At least two 1953 Skylark hardtops were built, and at least one is alive and well in the hands of California collector Jim Ashworth. But these beasts looked rather curious because they used a conventional Riviera roofline and windshield. Somehow, that didn't mesh well with the ultra-low beltline, knocking the lines of the car out of proportion: too much greenhouse.
When general manager Wiles took aim at Plymouth and set out to build 600,000 or 700,000 Buicks in plants designed for 400,000 units, such luxuries as a multi-model Skylark line were quickly shelved. The production result, incidentally, was a third-place finish for Buick during 1954-1956. Unfortunately, a vast sacrifice in build quality from 1955 onward ultimately caused Buick's market penetration to fall to its lowest point since the 1920s.

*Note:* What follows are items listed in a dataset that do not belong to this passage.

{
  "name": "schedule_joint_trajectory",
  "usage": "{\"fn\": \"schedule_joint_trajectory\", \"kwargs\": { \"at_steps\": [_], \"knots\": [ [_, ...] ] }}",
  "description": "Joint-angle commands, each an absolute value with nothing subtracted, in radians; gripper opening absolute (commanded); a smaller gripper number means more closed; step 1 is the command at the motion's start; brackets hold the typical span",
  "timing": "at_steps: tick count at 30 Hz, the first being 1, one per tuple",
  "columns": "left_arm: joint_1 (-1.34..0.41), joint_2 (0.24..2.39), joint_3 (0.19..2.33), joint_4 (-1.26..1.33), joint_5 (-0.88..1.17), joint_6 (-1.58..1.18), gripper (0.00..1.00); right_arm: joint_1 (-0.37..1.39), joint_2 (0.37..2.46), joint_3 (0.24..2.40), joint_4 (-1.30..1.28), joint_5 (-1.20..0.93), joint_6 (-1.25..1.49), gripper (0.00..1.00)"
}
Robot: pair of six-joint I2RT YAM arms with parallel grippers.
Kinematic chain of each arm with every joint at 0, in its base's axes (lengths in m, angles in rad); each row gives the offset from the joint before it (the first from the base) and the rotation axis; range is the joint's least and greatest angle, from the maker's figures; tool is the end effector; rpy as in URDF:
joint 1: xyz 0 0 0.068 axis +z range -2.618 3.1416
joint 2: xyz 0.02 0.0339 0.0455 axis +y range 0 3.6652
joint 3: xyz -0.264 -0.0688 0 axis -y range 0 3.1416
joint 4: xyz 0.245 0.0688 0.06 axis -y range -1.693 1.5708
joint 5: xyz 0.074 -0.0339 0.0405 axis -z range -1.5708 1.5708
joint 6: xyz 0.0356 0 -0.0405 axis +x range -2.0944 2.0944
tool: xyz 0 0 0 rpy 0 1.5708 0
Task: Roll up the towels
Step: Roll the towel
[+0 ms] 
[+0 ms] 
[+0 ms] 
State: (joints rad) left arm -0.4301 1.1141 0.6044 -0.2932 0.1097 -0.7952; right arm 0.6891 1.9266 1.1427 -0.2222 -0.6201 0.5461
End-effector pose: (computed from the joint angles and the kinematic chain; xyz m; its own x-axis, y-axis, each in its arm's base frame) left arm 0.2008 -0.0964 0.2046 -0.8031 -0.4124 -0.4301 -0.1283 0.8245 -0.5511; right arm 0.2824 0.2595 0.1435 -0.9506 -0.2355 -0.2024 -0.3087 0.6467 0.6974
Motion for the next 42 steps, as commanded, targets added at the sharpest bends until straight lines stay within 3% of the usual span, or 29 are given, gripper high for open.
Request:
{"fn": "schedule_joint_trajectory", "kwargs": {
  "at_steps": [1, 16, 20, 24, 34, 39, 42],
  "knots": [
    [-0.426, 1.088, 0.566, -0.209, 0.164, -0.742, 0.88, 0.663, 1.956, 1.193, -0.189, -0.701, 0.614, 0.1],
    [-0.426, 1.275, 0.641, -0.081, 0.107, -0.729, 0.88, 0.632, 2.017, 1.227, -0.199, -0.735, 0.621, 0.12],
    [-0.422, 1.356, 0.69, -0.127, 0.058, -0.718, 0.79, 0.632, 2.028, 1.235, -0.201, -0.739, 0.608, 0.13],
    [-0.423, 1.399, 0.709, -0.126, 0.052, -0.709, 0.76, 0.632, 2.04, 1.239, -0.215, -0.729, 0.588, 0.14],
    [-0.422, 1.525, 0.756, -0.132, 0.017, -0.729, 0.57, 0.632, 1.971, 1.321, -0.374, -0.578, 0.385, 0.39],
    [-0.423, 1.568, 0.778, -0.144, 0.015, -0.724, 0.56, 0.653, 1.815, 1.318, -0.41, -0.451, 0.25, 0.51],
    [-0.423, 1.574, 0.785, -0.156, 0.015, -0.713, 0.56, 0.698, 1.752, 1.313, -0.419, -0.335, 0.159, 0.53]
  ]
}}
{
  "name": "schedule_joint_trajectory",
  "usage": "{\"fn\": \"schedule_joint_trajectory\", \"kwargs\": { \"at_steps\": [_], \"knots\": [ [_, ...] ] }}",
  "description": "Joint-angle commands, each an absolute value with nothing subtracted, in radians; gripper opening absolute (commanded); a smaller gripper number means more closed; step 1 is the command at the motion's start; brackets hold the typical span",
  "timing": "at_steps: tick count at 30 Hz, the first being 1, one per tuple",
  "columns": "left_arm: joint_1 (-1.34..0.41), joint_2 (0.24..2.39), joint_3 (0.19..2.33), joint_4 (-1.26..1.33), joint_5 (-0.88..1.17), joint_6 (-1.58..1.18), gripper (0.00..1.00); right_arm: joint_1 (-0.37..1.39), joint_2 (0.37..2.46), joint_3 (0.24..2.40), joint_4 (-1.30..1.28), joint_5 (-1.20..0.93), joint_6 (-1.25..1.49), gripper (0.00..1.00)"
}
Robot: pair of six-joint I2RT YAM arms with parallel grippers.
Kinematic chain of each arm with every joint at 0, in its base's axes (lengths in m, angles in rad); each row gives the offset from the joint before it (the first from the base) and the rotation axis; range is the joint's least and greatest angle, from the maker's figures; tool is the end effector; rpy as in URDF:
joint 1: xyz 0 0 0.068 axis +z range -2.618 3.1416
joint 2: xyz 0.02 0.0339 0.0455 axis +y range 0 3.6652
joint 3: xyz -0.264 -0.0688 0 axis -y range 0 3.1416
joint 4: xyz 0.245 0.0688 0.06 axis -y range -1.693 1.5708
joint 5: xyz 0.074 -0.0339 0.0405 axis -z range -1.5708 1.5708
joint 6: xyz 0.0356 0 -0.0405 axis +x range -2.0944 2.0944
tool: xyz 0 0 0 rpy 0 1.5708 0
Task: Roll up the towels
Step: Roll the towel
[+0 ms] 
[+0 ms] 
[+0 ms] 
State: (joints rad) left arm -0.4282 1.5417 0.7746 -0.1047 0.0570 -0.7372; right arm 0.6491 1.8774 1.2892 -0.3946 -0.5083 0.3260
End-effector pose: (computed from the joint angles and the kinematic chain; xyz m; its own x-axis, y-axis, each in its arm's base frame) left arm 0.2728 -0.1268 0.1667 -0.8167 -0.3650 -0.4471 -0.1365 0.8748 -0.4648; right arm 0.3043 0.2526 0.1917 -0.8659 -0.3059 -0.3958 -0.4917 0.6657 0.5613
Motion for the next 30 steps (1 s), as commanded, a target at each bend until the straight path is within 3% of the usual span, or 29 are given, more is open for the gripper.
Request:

Yet, even the best management would probably have opted not to keep such luxurious toys as the Skylark in production. Limited edition flagships seemed to work in those days only for top-echelon makes, like Cadillac with the Eldorado. In Cadillac's market -- the one Cadillac would like to have back today -- price didn't much matter.
What mattered was snobbery, and the Eldorado reigned supreme as a status symbol. Buick buyers were solid, well-employed citizens, to be sure -- but they still wrote in the top halves of their checkbooks.
What Buick learned from its experience with the 1953-1954 Skylark was that the carriage trade was willing to pay for a name. But the name they were willing to pay for was Cadillac, not Buick.
Spectacular failures have a way of remaining firmly stuck in the memory of enthusiasts, if not corporations. But Buick did remember the Skylark. In 1961, when Hint named its new compact the Special, it reserved the Skylark name for the Special's top-of-the-line coupe (which also had unique rear-end styling) -- this by a company that two years earlier had broken with the past by dropping Special, Century, Super, and Roadmaster in favor of LeSabre, Invicta, Electra, and Electra 225!
As a compact and then as an intermediate, the Skylark lived on. As late as 1972, Buick still issued press releases describing its current "popular intermediate car" as "the namesake of a special, limited production sport convertible built as part of the division's Golden Anniversary celebration."